A DFT study of iodine interaction with nuclear reactor cooling system surfaces under severe accident conditions

Abstract

A severe nuclear accident can lead to the release of radiotoxic iodine compounds in either aerosol form (e.g. metal iodides or iodine oxides) or gaseous form (e.g. organic iodide as CH3I or inorganic as I2) species. 131I is particularly dangerous because of its possible absorption by the human body especially by the thyroid. Gaseous iodine is mainly formed in the nuclear containment building, is dispersed in the case of outside releases and may contribute in short term to long-distance contamination. Metallic iodide species are mainly formed at high temperature and partly condensed on the walls of the reactor coolant system (RCS), the rest being either deposited on the RCS or transported to the containment building.
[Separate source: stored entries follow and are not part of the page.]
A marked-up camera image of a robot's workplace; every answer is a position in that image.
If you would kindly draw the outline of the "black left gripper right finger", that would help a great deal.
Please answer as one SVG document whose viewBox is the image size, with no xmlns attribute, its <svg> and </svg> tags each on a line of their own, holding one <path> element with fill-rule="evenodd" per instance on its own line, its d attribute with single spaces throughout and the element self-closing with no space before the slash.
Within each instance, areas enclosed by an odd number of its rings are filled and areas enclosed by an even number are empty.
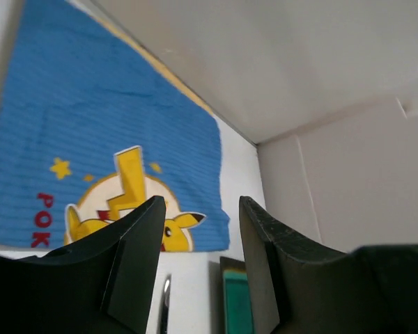
<svg viewBox="0 0 418 334">
<path fill-rule="evenodd" d="M 418 244 L 342 253 L 239 200 L 257 333 L 418 333 Z"/>
</svg>

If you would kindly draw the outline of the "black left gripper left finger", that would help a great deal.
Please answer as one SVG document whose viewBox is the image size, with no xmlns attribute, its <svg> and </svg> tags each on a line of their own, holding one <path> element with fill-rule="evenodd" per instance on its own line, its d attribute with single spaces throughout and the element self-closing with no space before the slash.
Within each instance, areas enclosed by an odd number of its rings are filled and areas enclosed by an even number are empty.
<svg viewBox="0 0 418 334">
<path fill-rule="evenodd" d="M 165 213 L 153 196 L 43 257 L 0 256 L 0 333 L 145 333 Z"/>
</svg>

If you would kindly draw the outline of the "green square plate dark rim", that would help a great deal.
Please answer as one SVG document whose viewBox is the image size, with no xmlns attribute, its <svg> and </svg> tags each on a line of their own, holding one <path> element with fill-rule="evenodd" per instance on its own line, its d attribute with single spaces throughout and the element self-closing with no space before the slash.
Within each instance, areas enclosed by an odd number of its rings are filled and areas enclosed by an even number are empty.
<svg viewBox="0 0 418 334">
<path fill-rule="evenodd" d="M 253 334 L 254 321 L 245 263 L 220 257 L 224 304 L 224 332 Z"/>
</svg>

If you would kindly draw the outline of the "pink handled fork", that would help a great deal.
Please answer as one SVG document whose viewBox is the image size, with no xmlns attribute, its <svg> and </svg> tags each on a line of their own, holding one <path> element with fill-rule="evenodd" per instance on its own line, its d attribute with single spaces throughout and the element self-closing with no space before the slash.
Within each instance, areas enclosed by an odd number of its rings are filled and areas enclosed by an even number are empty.
<svg viewBox="0 0 418 334">
<path fill-rule="evenodd" d="M 157 334 L 168 333 L 168 320 L 169 320 L 169 305 L 170 305 L 170 292 L 171 292 L 171 274 L 169 274 L 163 285 L 162 296 L 160 301 L 160 309 L 157 323 Z"/>
</svg>

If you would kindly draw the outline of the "blue Pikachu placemat cloth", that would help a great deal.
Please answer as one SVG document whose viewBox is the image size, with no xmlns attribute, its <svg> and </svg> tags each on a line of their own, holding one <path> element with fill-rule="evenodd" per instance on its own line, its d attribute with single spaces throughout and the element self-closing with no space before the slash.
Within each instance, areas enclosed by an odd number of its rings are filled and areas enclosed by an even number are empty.
<svg viewBox="0 0 418 334">
<path fill-rule="evenodd" d="M 66 1 L 27 1 L 0 105 L 0 244 L 58 248 L 162 196 L 161 249 L 229 247 L 218 124 Z"/>
</svg>

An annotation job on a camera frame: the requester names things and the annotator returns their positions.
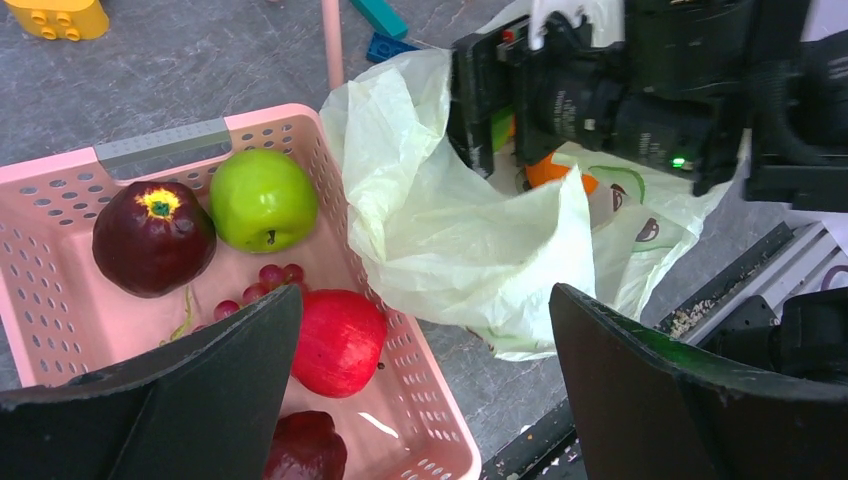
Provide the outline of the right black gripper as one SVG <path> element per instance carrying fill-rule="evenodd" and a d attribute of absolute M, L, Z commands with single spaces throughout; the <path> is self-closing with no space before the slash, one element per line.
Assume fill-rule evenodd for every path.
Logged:
<path fill-rule="evenodd" d="M 624 36 L 549 14 L 531 46 L 528 16 L 470 34 L 452 51 L 448 138 L 482 176 L 494 170 L 492 123 L 513 115 L 520 165 L 573 142 L 692 184 L 730 180 L 744 127 L 745 1 L 627 1 Z"/>

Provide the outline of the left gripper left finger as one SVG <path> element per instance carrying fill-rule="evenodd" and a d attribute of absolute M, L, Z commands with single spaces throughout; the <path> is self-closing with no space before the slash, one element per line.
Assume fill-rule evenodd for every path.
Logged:
<path fill-rule="evenodd" d="M 297 287 L 57 387 L 1 396 L 5 479 L 258 479 L 301 325 Z"/>

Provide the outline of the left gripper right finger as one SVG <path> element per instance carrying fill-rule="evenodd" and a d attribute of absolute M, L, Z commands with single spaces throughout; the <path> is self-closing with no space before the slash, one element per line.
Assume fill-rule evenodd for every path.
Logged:
<path fill-rule="evenodd" d="M 843 479 L 847 292 L 712 352 L 558 284 L 549 310 L 591 479 Z"/>

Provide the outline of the orange fake orange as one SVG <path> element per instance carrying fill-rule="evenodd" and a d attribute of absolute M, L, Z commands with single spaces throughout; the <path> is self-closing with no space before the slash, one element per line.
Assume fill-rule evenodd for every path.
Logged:
<path fill-rule="evenodd" d="M 527 182 L 531 188 L 536 188 L 546 183 L 560 180 L 567 176 L 571 168 L 560 161 L 554 160 L 554 154 L 551 153 L 534 165 L 528 165 L 524 168 L 524 173 Z M 599 185 L 599 182 L 591 175 L 582 174 L 581 181 L 584 191 L 587 195 L 591 195 Z"/>

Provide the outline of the green fake apple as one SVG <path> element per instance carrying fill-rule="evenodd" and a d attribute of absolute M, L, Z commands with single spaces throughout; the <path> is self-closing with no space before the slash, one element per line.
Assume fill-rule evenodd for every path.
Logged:
<path fill-rule="evenodd" d="M 218 166 L 209 187 L 209 212 L 230 247 L 273 253 L 311 234 L 319 198 L 308 173 L 289 155 L 252 149 Z"/>

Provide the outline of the light green plastic bag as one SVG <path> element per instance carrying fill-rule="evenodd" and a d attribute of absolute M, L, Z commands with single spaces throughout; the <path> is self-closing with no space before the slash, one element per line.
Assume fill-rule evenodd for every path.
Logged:
<path fill-rule="evenodd" d="M 631 319 L 699 240 L 726 185 L 688 181 L 574 144 L 562 180 L 484 179 L 450 145 L 444 49 L 400 55 L 333 90 L 320 111 L 342 172 L 348 242 L 392 308 L 485 340 L 496 357 L 555 352 L 548 308 L 570 284 Z"/>

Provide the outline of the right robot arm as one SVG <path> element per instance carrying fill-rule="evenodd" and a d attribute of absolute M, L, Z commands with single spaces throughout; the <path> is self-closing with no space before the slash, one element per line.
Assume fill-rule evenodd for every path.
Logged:
<path fill-rule="evenodd" d="M 522 166 L 576 143 L 692 184 L 729 180 L 751 137 L 748 201 L 847 209 L 847 35 L 804 41 L 806 1 L 535 1 L 452 48 L 447 135 L 494 170 L 510 113 Z"/>

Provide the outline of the dark red fake pomegranate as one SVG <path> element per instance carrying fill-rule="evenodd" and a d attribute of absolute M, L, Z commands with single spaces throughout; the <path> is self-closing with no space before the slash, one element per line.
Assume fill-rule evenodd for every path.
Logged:
<path fill-rule="evenodd" d="M 276 423 L 263 479 L 342 480 L 347 458 L 329 413 L 296 412 Z"/>

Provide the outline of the red fake grape bunch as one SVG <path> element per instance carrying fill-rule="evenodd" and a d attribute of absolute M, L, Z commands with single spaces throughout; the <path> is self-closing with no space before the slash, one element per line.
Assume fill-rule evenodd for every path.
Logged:
<path fill-rule="evenodd" d="M 184 319 L 165 339 L 159 342 L 159 346 L 164 346 L 222 321 L 272 291 L 286 286 L 297 286 L 302 293 L 310 291 L 310 287 L 305 281 L 303 268 L 295 263 L 289 263 L 285 266 L 267 264 L 259 269 L 257 280 L 245 288 L 240 299 L 224 299 L 214 306 L 211 313 L 204 314 L 196 312 L 200 303 L 195 299 L 193 288 L 186 287 L 183 295 Z"/>

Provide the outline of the dark red fake apple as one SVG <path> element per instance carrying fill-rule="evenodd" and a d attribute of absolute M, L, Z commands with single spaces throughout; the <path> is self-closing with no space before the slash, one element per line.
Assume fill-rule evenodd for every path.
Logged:
<path fill-rule="evenodd" d="M 137 181 L 112 197 L 93 227 L 101 274 L 140 298 L 158 298 L 203 273 L 217 249 L 214 223 L 182 183 Z"/>

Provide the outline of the pink plastic basket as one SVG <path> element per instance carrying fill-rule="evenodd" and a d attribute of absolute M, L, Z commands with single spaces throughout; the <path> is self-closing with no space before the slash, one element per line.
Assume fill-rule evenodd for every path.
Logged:
<path fill-rule="evenodd" d="M 106 279 L 92 255 L 101 210 L 136 181 L 178 182 L 208 199 L 221 157 L 274 149 L 309 175 L 319 198 L 315 229 L 289 249 L 251 254 L 220 244 L 190 283 L 151 299 Z M 19 389 L 57 387 L 162 347 L 184 319 L 184 289 L 197 313 L 240 299 L 267 264 L 295 263 L 310 289 L 356 291 L 373 303 L 347 241 L 341 175 L 317 113 L 285 104 L 152 135 L 83 148 L 1 170 L 1 320 Z M 378 369 L 359 393 L 325 398 L 289 377 L 278 418 L 316 410 L 331 415 L 348 452 L 349 479 L 476 479 L 479 449 L 415 318 L 382 306 L 388 326 Z"/>

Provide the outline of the blue lego brick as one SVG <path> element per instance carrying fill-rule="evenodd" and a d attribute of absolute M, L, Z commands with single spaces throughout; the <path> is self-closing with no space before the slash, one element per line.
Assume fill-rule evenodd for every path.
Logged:
<path fill-rule="evenodd" d="M 419 50 L 419 47 L 375 31 L 370 39 L 365 58 L 377 64 L 402 53 L 416 50 Z"/>

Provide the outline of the teal rectangular block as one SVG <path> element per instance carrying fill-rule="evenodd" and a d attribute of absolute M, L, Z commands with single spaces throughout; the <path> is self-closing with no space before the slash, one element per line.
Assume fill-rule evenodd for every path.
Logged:
<path fill-rule="evenodd" d="M 403 40 L 408 27 L 386 0 L 350 0 L 350 3 L 379 33 Z"/>

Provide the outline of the yellow toy block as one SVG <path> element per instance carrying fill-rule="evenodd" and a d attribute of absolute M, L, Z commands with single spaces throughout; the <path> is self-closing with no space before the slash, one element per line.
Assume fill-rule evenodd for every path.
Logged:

In this paper, we study theoretically, in severe accidental conditions, the adsorption of the metallic iodides on the surface of the primary circuit which is composed of Fe or Cr oxides. At high coverage, AgI and CdI2 form networks on the surfaces of the RCS whereas at low coverage the molecules are isolated. This study, setting out from the stable adsorbates, investigates the chemical mechanisms leading to the iodine re-vaporization. The formation of I2(g) from adsorbed AgI or CdI2 is thermodynamically and kinetically possible on over-oxidized chromium surfaces. On alternative surfaces, the co-adsorption of an oxidant, OH● issued from the steam radiolysis, is necessary to form I2(g). This study tends to show that delayed releases of gaseous iodine are likely to happen from the deposited iodide.